Resource links provided by the National Library of Medicine

MedlinePlus related topics: Melanoma
Drug Information available for: Ipilimumab

Arm Intervention/treatment
Experimental: Arm 1: Ipilimumab (3 mg/kg)
Ipilimumab 3 mg/kg solution intravenously once every 3 weeks for 4 doses; option for Re-induction, until disease progression or unacceptable toxicity
Biological: Ipilimumab
Other Names:
  • Yervoy
  • BMS-734016

Experimental: Arm 2: Ipilimumab (10 mg/kg)
Ipilimumab 10 mg/kg solution intravenously once every 3 weeks for 4 doses; option for Re-induction, until disease progression or unacceptable toxicity
Biological: Ipilimumab
Other Names:
  • Yervoy
  • BMS-734016




Primary Outcome Measures :
  1. Overall Survival (OS) [ Time Frame: Approximately 48 months (assessed up to February 2016) ]
    OS is defined for each participant as the time between randomization date and death due to any cause. The survival time for participants who had not died was censored at the last known alive date. Median and associated 2-sided 95% confidence intervals were calculated using the method of Brookmeyer and Crowley.

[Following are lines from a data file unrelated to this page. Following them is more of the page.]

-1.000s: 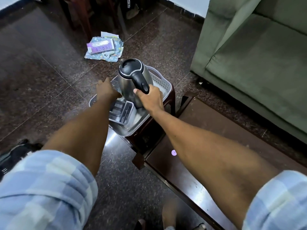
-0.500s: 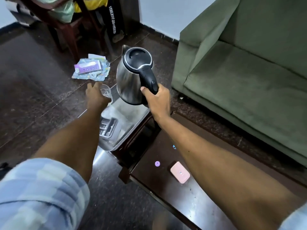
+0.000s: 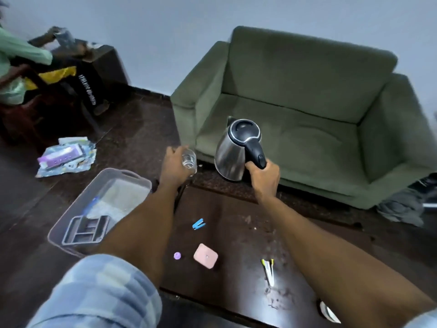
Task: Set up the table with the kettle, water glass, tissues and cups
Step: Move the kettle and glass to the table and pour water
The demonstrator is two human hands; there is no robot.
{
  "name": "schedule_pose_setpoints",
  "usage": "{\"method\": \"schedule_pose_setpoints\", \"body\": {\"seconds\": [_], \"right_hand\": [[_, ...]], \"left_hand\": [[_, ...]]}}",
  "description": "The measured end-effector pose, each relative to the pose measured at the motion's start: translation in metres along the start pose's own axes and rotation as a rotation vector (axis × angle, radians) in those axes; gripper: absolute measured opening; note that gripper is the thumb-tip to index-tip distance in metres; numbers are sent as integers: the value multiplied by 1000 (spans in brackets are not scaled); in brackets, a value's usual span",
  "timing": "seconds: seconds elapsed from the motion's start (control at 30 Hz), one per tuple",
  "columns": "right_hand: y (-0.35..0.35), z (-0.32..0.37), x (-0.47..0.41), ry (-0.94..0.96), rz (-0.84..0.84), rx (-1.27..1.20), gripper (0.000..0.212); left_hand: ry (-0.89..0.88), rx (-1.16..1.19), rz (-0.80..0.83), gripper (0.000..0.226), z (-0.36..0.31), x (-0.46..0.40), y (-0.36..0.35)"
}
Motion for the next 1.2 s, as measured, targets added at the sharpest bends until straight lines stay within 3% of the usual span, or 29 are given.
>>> {"method": "schedule_pose_setpoints", "body": {"seconds": [0.2, 0.47, 0.6, 0.83, 1.2], "right_hand": [[102, -75, -16, -147, -254, -3, 37], [164, -137, -10, -199, -428, -52, 32], [161, -181, -17, -174, -475, -66, 24], [133, -285, -6, -127, -519, -121, 36], [129, -332, 50, -121, -547, -53, 26]], "left_hand": [[-147, 51, 166, 82, -82, 31, -97], [-230, 83, 258, 98, -127, 67, -167], [-267, 86, 263, 88, -108, 74, -217], [-288, 154, 175, 83, -43, 84, -295], [-298, 86, 243, 94, 22, 147, -330]]}}
Point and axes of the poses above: each hand's wrist, its own x-axis away from the middle knuckle, its own y-axis out of the back of the hand, z = x × y, the point moved 6 cm from there along -x, towards the middle knuckle, and after that the axes turned 4 degrees about -z, right-handed, at the moved point
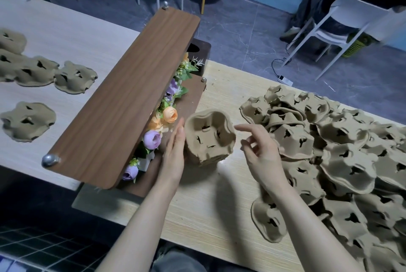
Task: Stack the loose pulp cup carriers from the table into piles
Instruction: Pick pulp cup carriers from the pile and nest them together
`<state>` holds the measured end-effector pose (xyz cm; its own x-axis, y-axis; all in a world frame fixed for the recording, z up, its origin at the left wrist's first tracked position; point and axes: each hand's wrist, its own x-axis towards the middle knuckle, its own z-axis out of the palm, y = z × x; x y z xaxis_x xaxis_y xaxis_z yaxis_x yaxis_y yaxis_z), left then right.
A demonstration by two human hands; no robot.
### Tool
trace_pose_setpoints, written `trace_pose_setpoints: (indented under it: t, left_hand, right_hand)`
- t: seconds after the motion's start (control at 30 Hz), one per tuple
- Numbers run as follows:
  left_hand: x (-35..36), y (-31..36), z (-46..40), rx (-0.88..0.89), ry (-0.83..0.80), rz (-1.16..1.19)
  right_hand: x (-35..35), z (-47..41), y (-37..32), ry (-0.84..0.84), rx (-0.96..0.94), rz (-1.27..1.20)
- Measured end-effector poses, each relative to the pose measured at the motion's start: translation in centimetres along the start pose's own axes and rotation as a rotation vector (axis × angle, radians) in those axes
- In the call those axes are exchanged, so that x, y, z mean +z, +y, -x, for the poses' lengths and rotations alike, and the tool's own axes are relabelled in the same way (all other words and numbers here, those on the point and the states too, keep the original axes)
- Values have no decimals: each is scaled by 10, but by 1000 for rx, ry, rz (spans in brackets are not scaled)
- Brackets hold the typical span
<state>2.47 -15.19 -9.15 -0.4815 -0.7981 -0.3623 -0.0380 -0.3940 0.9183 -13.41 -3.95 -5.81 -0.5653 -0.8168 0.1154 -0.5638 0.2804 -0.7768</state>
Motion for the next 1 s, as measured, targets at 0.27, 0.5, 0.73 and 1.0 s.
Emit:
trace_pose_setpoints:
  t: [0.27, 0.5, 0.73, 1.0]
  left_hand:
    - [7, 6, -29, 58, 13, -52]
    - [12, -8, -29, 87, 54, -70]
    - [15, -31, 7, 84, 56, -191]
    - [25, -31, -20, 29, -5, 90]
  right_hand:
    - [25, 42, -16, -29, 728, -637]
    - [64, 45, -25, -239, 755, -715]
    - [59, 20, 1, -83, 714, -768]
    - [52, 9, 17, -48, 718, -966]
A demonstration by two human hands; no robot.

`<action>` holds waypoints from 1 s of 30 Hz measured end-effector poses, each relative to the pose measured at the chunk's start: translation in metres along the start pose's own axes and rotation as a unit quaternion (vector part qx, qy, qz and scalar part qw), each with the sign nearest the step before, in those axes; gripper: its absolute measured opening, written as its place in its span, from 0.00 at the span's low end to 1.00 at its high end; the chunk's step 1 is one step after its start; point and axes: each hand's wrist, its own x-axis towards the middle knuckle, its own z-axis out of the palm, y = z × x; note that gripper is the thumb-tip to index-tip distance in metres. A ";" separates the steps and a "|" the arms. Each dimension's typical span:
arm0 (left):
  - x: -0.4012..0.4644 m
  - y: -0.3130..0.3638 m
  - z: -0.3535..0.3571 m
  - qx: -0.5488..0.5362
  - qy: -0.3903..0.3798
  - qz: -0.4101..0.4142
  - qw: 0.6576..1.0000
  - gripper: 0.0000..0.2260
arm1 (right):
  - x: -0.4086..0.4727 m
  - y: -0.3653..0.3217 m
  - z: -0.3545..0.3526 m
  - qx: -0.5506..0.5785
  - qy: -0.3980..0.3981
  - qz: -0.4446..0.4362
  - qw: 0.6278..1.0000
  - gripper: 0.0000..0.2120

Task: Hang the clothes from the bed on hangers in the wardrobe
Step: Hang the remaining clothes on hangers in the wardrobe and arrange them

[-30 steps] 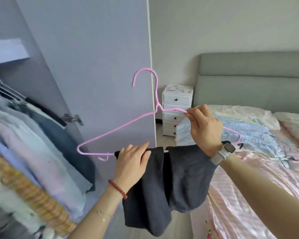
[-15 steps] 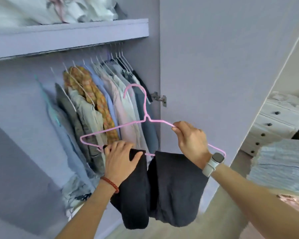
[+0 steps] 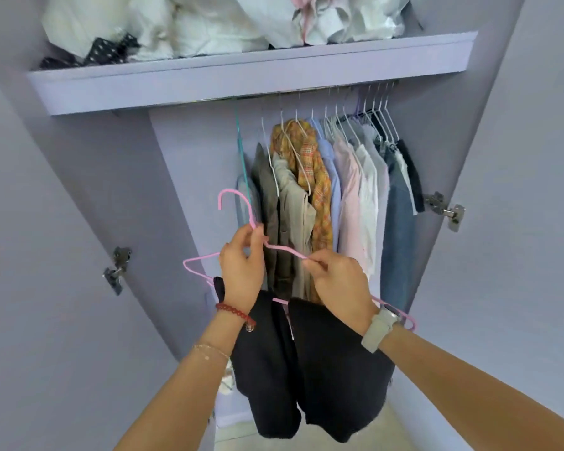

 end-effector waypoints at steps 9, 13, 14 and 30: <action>0.065 -0.039 -0.029 -0.040 0.058 -0.034 0.997 0.08 | 0.024 0.006 0.062 0.071 -0.213 -0.029 0.974 0.09; 0.096 -0.061 -0.049 -0.025 0.056 -0.061 0.996 0.09 | 0.040 -0.007 0.091 0.095 -0.206 -0.029 0.973 0.10; 0.103 -0.066 -0.054 -0.016 0.057 -0.070 0.996 0.09 | 0.046 -0.012 0.099 0.101 -0.206 -0.035 0.973 0.10; 0.209 -0.024 -0.110 0.300 0.219 0.210 0.904 0.26 | 0.184 -0.090 0.190 0.217 -0.003 0.029 0.976 0.10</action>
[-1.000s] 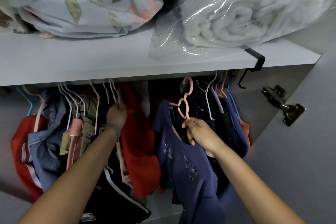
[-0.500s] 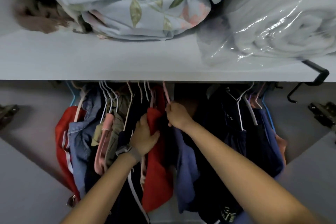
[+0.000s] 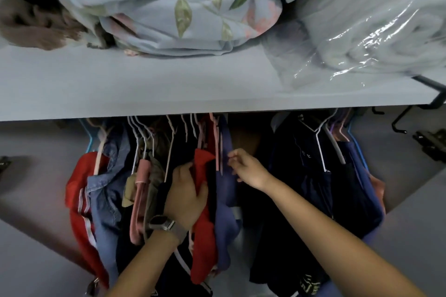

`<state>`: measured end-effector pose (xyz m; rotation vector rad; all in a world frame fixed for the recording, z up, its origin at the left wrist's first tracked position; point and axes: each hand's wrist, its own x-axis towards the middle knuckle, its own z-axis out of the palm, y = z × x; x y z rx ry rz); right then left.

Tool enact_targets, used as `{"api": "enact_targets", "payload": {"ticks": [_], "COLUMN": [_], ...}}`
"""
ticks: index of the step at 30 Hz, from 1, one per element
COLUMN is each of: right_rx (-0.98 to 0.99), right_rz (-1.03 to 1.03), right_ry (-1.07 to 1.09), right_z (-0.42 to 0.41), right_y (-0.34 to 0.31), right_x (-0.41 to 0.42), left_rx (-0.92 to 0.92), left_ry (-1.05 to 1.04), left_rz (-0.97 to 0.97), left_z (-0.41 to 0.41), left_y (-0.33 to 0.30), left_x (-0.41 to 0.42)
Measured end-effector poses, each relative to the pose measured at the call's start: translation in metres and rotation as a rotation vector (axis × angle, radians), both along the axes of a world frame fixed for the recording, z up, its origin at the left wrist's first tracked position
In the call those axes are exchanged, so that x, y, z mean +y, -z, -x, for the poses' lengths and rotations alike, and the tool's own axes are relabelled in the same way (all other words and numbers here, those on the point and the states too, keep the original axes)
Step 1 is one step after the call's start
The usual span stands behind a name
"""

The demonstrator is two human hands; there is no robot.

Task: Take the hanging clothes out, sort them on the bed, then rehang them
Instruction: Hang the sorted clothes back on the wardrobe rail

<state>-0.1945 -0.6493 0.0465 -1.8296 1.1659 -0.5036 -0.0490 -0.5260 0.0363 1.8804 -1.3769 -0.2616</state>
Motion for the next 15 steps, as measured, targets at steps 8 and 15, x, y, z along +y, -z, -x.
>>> {"api": "enact_targets", "payload": {"ticks": [8, 15], "right_rx": [0.369, 0.620], "right_rz": [-0.102, -0.052], "right_ry": [0.023, 0.283], "right_z": [0.101, 0.203], "right_y": [0.029, 0.038], "right_x": [0.057, 0.167], "left_rx": [-0.376, -0.615], "left_ry": [0.395, 0.772], "left_rz": [0.217, -0.198], "left_z": [0.033, 0.122], "left_y": [-0.029, -0.018], "left_x": [-0.030, -0.024]}}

Secondary Outcome Measures :
  1. Progression Free Survival (PFS) by mWHO Criteria [ Time Frame: From date of randomization until 540 death events occurred (approximately 48 months) ]
    PFS was defined as the time between randomization date and the date of progression or death, whichever occurred first. A participant who died without reported prior progression was considered to have progressed on the date of death. For a participant who underwent resection post randomization, PFS was censored on last tumor assessment date prior to resection. For those who remained alive and had not progressed, PFS was censored on last evaluable tumor assessment date. Participants who had not died and had no recorded post-baseline tumor assessment were censored at the day of randomization. For participants who had Progressive Disease (PD) prior to Week 12 and a subsequent assessment of Stable Disease (SD), Partial Response (PR), or Complete Response (CR), the date of PD following response was used in the analysis of PFS; otherwise these participants were censored on the date of their last tumor assessment. Median and 2-sided 95% CIs were calculated with Brookmeyer Crowley method.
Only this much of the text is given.